Nursing is a large field, and the people working in it can come from several different educational backgrounds. The most entry-level nurses often hold diplomas or associate’s degrees, while more advanced work typically requires a bachelor’s or even a master’s degree. Different countries have different systems, too. People who are hoping to become nurses should research the options available to them and choose the path that most closely aligns with their goals, their finances, and their time horizon. In most cases, there is an option to suit almost every interested candidate.
The most basic nursing programs aren’t always degree programs at all since they often end with a certification or a diploma rather than a formal degree. A lot of this depends on jurisdiction, however; some countries count these credentials as degrees, while others see them as simply advanced field training. Many community colleges offer nursing diploma programs, and certification can sometimes also be obtained online. The curriculum usually blends basic book learning on topics like anatomy and simple mathematics with practical hands-on work.
The Certified Nursing Assistant, or CNA, diploma is one of the most popular in this category. CNAs are often referred to as nurse’s aids, and this is in many respects the most entry-level job a person can get in the field. Training often lasts a year, but in some cases can be completed in just a semester or less. A CNA may help a nurse with filing, cleaning, or basic equipment handling, and in hospitals may help make patient beds and schedule treatments. He or she is rarely able to interact directly with patients or handle any bodily fluids like blood or urine samples.
Licensed Practical Nurses and Licensed Vocational Nurses also tend to hold diplomas rather than strict degrees. These professionals can often do slightly more than CNAs, including giving injections and managing basic patient care, but they usually have to answer to or be supervised more advanced nurses or physicians. People often get a nursing diploma as a way to decide if they like the job well enough to go on to get more education.
The most basic degree program is typically the associate’s degree in nursing, which provides a broad overview education in about two years in most cases. Associate’s degrees prepare nursing students to enter the workforce as generalists, and many graduates find work in hospitals and clinics doing a range of basic tasks. These nurses sometimes choose to continue on and get a more specialized or advanced degree, but not always.
People who start university certain that they want to become nurses often enroll in bachelor’s degree programs, which take about four years to complete. Bachelor’s degrees typically give students in-depth experience in both the theory and practice of patient care, and graduates are often eligible to start work immediately in hospitals or private medical offices. A number of schools offer “accelerated” bachelor’s programs for people who already hold associate’s degrees or who otherwise have a lot of work experience.
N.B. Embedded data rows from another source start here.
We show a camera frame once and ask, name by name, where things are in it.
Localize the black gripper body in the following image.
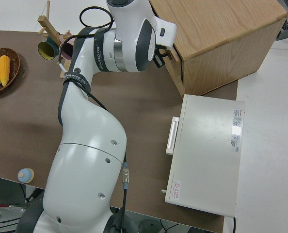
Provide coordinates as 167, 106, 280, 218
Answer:
153, 47, 166, 61

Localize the light wooden drawer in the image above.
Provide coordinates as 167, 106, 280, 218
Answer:
163, 43, 184, 97

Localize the light wooden cabinet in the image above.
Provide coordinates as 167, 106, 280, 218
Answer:
148, 0, 288, 97

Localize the pink mug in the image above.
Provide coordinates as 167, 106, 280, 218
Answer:
58, 30, 76, 60

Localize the white printed label strip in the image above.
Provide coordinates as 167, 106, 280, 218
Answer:
229, 106, 244, 153

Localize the white box appliance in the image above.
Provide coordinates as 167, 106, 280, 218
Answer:
161, 94, 246, 218

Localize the green mug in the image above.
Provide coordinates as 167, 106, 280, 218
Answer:
37, 36, 62, 61

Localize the wooden mug tree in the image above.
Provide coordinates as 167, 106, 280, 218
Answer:
37, 0, 74, 80

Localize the red triangle warning sticker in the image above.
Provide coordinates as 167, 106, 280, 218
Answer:
172, 180, 182, 200

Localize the brown table mat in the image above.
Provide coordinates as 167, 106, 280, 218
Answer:
0, 30, 240, 233

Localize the woven brown basket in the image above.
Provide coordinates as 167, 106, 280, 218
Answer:
0, 48, 21, 95

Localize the blue and beige round toy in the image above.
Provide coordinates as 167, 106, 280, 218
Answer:
17, 167, 35, 183

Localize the black velcro strap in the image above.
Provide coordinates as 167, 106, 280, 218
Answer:
94, 28, 107, 73
62, 70, 91, 91

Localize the white appliance door handle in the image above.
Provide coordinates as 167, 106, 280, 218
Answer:
165, 116, 180, 156

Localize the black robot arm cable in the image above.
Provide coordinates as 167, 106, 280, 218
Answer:
79, 6, 130, 233

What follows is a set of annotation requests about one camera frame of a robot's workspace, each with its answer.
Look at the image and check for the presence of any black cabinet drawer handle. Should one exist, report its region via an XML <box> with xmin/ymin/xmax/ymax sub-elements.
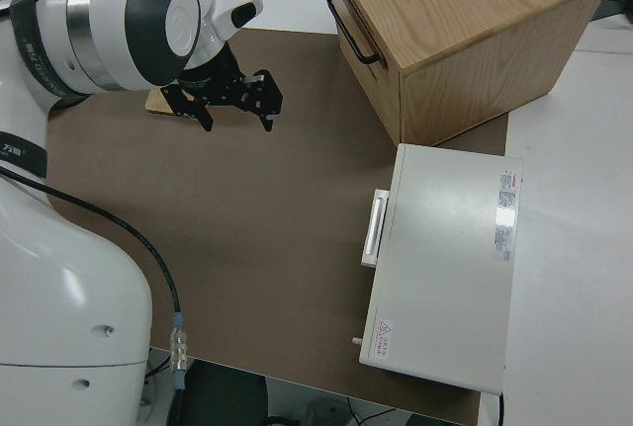
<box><xmin>325</xmin><ymin>0</ymin><xmax>383</xmax><ymax>66</ymax></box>

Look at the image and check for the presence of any small wooden block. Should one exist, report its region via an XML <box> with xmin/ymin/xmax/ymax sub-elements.
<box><xmin>143</xmin><ymin>89</ymin><xmax>185</xmax><ymax>119</ymax></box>

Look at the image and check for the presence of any white text label sticker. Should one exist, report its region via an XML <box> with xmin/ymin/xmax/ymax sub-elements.
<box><xmin>491</xmin><ymin>168</ymin><xmax>521</xmax><ymax>264</ymax></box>

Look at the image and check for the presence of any black strap on arm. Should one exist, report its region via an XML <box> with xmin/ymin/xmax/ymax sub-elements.
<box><xmin>8</xmin><ymin>0</ymin><xmax>88</xmax><ymax>104</ymax></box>

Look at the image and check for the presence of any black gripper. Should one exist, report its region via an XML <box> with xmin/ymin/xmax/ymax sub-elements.
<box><xmin>165</xmin><ymin>46</ymin><xmax>285</xmax><ymax>134</ymax></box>

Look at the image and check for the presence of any brown table mat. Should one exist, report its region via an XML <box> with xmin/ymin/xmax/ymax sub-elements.
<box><xmin>45</xmin><ymin>28</ymin><xmax>510</xmax><ymax>426</ymax></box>

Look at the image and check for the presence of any metal cable connector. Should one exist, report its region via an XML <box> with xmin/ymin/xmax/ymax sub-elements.
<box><xmin>167</xmin><ymin>312</ymin><xmax>191</xmax><ymax>393</ymax></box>

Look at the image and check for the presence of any wooden drawer cabinet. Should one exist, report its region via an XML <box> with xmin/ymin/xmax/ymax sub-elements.
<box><xmin>321</xmin><ymin>0</ymin><xmax>612</xmax><ymax>147</ymax></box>

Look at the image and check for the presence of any black chair under table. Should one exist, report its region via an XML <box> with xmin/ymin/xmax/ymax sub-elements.
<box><xmin>166</xmin><ymin>359</ymin><xmax>271</xmax><ymax>426</ymax></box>

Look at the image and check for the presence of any red warning sticker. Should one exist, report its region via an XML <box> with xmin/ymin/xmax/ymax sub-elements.
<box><xmin>373</xmin><ymin>317</ymin><xmax>395</xmax><ymax>358</ymax></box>

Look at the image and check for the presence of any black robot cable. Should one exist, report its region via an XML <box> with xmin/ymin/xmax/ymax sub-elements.
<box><xmin>0</xmin><ymin>164</ymin><xmax>182</xmax><ymax>317</ymax></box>

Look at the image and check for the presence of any white oven door handle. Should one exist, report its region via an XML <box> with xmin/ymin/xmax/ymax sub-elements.
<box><xmin>360</xmin><ymin>189</ymin><xmax>391</xmax><ymax>268</ymax></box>

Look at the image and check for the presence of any white oven appliance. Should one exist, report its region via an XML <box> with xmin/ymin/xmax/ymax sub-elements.
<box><xmin>357</xmin><ymin>142</ymin><xmax>524</xmax><ymax>394</ymax></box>

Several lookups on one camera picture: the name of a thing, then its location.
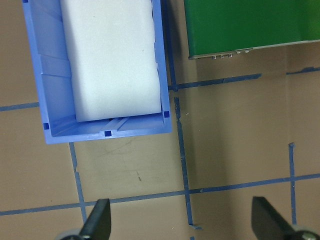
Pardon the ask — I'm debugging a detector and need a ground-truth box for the blue plastic storage bin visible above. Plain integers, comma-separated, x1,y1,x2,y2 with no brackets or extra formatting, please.
21,0,174,145

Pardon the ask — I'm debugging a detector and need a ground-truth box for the white foam pad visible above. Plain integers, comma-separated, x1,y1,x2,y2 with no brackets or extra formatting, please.
59,0,163,123

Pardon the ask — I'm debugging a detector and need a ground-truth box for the green conveyor belt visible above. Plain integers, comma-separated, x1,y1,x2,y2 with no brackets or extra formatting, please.
184,0,320,61
The biggest difference between an associate’s and a bachelor’s degree is usually breadth. Courses go farther and deeper in the longer program, and graduates are usually perceived to be more knowledgeable and proficient. This isn’t always the case, as a lot depends on jurisdiction and local custom. Most of the time, though, the more schooling a person has, the more desirable he or she will be and the more responsibility he or she can take on. Nurses with bachelor’s degrees generally outrank those with associate’s degrees or diplomas when it comes to scheduling, job selection, and overall responsibility.
Many of the most specialized nurses hold master’s of science in nursing degrees, and a few researchers even hold doctorates. Nurse practitioners, who act as primary caregivers in many places, usually hold master’s degrees, for instance. Graduate programs usually give students even more of an opportunity to get experience and build expertise that can help make them more proficient in the field.
It tends to be true that the best paying jobs are held by those with the most schooling. People who specialize in a particular area of nursing, such as nurse anesthetists and nurse midwives, often need graduate degrees to be marketable, but a lot of this can depend on region. In big cities where the competition for jobs is steep, people often need a lot of education to prove their worth, while in rural areas where health care is harder to come by the training requirement is often less rigorous.
Working Through the Ranks
Nursing degrees aren’t usually designed to be a step ladder, which is to say that there are many different ways to break into the profession. Some people start with a diploma, then get an associate’s degree, and later transfer their credits to a bachelor program, but this is by no means required. Lots of people get only a diploma or an associate’s degree and have long and fulfilling careers.
Licensing and Other Requirements
Getting a degree is almost always a requirement for people wanting to work as nurses, but it is rarely the only step. Most local and national governments also insist that nurses and other medical professionals hold licenses or other verified credentials proving that they have not only studied the discipline but also are competent when in comes to actually interacting with patients and administering care. Licensing is usually carried out through a series of exams, and professionals often have to renew their credentials on a fairly regular basis either through re-testing or participation in certain continuing education courses.